= Activity =
Using the records that follow, copy every line containing the word "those".

= Data to examine =
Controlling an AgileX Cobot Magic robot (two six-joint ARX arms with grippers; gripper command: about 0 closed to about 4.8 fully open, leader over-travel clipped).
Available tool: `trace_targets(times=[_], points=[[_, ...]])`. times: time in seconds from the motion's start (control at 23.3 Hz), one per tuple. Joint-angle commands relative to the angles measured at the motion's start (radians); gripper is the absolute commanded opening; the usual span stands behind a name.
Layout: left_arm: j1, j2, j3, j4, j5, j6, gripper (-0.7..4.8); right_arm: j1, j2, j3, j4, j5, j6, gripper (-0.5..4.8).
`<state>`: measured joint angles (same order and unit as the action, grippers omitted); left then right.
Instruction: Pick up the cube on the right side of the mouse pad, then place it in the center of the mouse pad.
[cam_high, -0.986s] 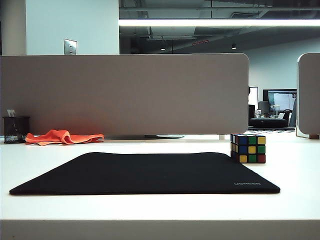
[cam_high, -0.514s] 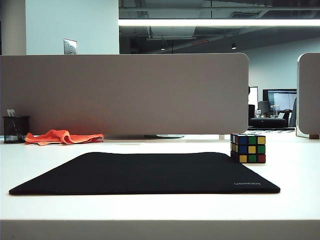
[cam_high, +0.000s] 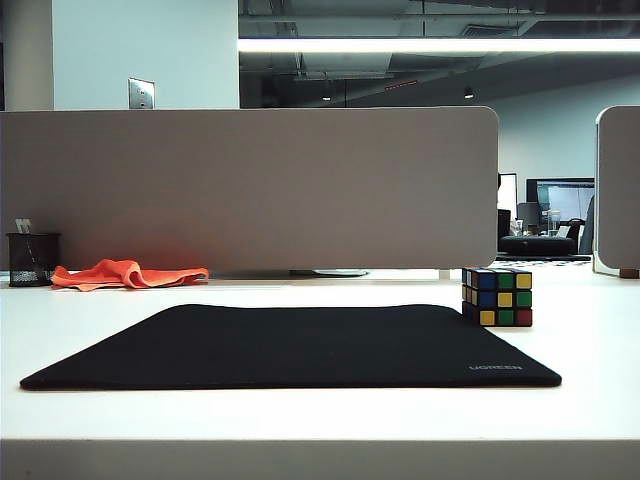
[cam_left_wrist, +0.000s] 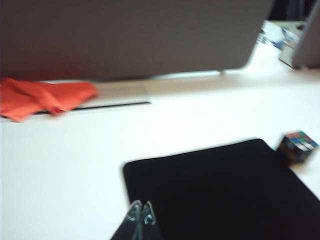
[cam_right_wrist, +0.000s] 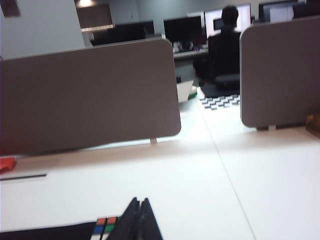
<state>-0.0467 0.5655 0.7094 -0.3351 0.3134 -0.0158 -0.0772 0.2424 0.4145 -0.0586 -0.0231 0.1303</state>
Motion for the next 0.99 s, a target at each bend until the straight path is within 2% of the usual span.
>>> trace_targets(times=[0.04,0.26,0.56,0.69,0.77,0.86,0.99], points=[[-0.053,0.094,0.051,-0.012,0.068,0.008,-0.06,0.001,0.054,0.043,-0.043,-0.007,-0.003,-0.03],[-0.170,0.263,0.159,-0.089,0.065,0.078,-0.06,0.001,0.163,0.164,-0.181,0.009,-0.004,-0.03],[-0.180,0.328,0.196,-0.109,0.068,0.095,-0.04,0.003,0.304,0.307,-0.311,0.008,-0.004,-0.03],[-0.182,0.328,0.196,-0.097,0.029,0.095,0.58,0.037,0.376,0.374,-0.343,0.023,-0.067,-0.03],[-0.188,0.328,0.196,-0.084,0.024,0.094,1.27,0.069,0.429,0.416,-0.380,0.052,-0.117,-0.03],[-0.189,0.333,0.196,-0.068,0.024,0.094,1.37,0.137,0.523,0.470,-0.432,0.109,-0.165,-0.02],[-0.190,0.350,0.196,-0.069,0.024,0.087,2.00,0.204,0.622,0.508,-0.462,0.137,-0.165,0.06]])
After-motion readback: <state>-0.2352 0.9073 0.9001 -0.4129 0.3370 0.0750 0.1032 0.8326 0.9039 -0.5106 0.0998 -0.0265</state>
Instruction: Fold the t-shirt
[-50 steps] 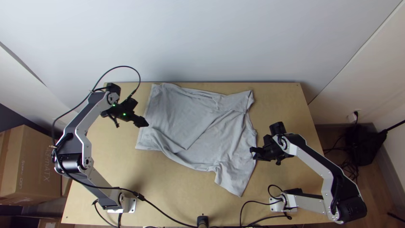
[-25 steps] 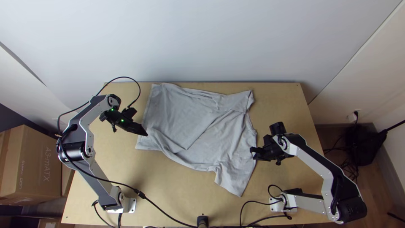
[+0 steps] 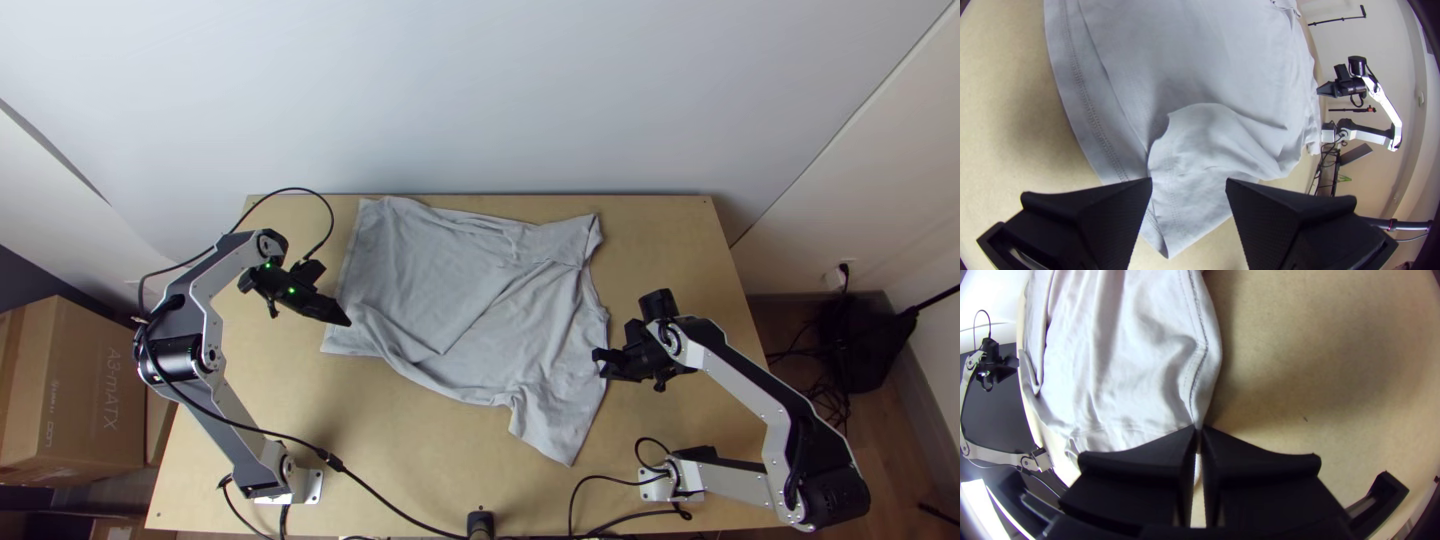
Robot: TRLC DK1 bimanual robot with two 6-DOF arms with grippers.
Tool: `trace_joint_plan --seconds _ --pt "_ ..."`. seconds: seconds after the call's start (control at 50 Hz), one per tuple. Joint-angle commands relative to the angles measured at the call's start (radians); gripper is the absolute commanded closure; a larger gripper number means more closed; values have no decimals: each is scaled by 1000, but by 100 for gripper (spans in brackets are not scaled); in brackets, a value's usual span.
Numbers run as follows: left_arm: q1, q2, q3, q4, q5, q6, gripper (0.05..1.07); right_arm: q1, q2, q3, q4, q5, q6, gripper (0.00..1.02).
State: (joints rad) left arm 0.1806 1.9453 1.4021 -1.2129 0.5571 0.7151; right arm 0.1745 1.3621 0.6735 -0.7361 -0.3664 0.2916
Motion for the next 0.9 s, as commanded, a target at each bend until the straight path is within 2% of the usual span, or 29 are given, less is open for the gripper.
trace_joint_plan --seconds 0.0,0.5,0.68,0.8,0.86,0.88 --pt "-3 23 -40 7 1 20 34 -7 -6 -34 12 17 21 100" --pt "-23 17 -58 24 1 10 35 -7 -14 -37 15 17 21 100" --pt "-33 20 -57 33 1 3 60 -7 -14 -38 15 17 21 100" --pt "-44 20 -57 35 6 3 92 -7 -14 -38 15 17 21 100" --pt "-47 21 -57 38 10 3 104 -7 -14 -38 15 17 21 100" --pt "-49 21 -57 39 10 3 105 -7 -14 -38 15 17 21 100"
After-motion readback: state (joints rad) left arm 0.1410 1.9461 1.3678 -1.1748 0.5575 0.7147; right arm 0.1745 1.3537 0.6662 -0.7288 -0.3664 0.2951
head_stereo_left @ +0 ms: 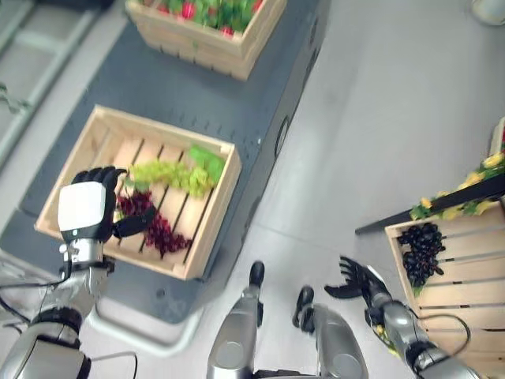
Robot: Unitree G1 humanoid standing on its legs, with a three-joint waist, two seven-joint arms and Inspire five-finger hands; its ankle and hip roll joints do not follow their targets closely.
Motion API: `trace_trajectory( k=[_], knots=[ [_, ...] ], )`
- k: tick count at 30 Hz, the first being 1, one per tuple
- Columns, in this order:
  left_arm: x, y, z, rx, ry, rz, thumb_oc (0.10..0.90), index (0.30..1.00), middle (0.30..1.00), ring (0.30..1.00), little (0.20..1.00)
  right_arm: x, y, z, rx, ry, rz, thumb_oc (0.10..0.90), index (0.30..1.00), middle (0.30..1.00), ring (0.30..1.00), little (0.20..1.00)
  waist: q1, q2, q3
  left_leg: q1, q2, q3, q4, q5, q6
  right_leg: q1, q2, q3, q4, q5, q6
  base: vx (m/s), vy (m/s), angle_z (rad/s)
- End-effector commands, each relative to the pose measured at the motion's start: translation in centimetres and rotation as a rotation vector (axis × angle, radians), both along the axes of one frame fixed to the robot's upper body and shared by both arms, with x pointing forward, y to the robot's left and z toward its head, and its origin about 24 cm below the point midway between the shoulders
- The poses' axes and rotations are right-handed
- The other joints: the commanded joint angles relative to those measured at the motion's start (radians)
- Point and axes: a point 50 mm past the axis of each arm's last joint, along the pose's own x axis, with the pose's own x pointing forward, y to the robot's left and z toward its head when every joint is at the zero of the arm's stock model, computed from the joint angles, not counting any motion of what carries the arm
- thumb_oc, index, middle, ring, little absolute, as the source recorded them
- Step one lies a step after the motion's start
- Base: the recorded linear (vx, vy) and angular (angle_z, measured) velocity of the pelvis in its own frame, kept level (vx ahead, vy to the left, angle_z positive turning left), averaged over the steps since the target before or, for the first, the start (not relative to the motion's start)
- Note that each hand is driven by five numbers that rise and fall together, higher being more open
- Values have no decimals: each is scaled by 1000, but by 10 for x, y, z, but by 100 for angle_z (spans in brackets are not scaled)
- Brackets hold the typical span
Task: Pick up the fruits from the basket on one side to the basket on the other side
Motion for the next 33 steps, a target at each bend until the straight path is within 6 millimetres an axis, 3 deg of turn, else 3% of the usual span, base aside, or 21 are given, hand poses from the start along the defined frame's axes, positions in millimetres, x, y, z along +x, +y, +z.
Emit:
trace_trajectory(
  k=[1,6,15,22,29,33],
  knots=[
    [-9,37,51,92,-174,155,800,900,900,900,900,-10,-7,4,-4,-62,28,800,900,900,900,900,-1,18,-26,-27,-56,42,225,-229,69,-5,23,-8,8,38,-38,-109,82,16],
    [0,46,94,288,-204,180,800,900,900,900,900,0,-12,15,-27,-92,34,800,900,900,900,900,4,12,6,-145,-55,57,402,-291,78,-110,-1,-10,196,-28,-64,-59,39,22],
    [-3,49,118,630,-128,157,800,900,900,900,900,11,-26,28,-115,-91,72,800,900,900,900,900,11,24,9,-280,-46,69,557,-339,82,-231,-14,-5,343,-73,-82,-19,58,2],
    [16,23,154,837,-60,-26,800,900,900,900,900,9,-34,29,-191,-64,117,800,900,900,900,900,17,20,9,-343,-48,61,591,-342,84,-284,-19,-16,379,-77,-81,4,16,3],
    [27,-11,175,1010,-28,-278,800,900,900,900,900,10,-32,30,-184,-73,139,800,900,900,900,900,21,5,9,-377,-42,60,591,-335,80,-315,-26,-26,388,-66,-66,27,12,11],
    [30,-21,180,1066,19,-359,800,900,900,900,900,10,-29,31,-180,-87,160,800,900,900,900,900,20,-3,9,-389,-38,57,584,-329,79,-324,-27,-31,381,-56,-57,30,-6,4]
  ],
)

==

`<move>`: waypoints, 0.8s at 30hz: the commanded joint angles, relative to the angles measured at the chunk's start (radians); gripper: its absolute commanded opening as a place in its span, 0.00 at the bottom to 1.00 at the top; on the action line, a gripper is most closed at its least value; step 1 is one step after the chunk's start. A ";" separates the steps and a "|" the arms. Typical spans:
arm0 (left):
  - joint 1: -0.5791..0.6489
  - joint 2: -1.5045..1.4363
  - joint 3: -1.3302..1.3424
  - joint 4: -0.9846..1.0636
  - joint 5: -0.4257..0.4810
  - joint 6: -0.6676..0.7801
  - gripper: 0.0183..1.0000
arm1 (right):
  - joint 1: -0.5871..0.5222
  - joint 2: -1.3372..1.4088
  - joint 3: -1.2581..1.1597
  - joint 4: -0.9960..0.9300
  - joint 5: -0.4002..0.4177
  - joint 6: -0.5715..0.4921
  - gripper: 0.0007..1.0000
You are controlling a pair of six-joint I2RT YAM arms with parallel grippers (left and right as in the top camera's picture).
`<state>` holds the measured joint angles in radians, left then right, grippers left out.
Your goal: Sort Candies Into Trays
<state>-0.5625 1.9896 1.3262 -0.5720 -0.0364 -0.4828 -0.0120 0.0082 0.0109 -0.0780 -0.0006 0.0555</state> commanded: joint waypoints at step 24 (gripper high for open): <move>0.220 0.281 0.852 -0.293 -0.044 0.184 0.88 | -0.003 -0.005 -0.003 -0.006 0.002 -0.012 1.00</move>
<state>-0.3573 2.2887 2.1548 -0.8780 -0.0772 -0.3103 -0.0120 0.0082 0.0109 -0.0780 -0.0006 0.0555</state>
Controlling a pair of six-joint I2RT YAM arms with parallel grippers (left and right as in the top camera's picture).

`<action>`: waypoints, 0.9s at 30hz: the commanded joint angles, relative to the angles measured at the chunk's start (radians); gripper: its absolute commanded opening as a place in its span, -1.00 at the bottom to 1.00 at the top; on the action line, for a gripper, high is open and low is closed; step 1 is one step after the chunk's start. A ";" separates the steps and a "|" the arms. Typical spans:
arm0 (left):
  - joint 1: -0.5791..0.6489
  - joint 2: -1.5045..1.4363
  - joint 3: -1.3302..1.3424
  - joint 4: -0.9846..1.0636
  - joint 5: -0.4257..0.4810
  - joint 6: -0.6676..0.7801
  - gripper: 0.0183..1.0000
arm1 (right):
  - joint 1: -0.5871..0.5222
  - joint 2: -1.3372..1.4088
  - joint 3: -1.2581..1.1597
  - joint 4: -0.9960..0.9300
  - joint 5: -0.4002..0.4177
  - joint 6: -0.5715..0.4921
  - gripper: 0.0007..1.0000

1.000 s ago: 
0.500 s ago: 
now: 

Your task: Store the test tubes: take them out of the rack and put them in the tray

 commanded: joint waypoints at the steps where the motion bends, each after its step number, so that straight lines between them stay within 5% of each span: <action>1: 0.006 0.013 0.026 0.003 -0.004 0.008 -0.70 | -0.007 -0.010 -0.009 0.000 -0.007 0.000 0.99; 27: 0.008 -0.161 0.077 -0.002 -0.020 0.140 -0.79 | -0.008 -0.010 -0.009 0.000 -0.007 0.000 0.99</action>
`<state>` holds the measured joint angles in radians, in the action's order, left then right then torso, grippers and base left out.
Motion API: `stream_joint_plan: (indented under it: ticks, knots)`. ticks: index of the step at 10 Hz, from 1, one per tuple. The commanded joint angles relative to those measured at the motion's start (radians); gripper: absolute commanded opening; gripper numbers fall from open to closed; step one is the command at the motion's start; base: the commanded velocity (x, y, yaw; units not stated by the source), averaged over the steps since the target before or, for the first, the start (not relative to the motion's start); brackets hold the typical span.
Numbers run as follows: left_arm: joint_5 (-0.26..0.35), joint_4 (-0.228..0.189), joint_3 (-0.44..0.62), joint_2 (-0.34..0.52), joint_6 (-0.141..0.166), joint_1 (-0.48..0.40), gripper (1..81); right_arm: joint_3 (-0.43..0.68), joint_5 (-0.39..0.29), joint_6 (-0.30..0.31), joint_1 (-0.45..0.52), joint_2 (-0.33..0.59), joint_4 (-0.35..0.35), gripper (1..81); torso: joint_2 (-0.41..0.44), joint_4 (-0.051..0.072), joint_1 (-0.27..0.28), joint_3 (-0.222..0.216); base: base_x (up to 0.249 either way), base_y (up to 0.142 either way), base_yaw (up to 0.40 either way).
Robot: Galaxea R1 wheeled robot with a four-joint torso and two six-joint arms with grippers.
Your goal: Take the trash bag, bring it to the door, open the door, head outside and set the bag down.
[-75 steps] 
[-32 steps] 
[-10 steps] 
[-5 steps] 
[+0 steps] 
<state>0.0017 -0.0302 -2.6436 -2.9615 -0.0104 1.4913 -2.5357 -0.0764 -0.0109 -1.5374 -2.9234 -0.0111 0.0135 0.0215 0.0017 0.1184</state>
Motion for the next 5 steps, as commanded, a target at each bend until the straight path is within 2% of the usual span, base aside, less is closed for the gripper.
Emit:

= Your response =
- The other joints: the commanded joint angles relative to those measured at the motion's start (radians)
Motion API: `stream_joint_plan: (indented under it: ticks, knots)`. ticks: index of the step at 10 Hz, from 1, one per tuple. The commanded joint angles relative to those measured at the motion's start (radians); gripper: absolute commanded opening; gripper numbers fall from open to closed; step one is the command at the motion's start; base: the commanded velocity (x, y, yaw; units not stated by the source), averaged over the steps since the target before or, for the first, the start (not relative to the motion's start); brackets hold the typical span.

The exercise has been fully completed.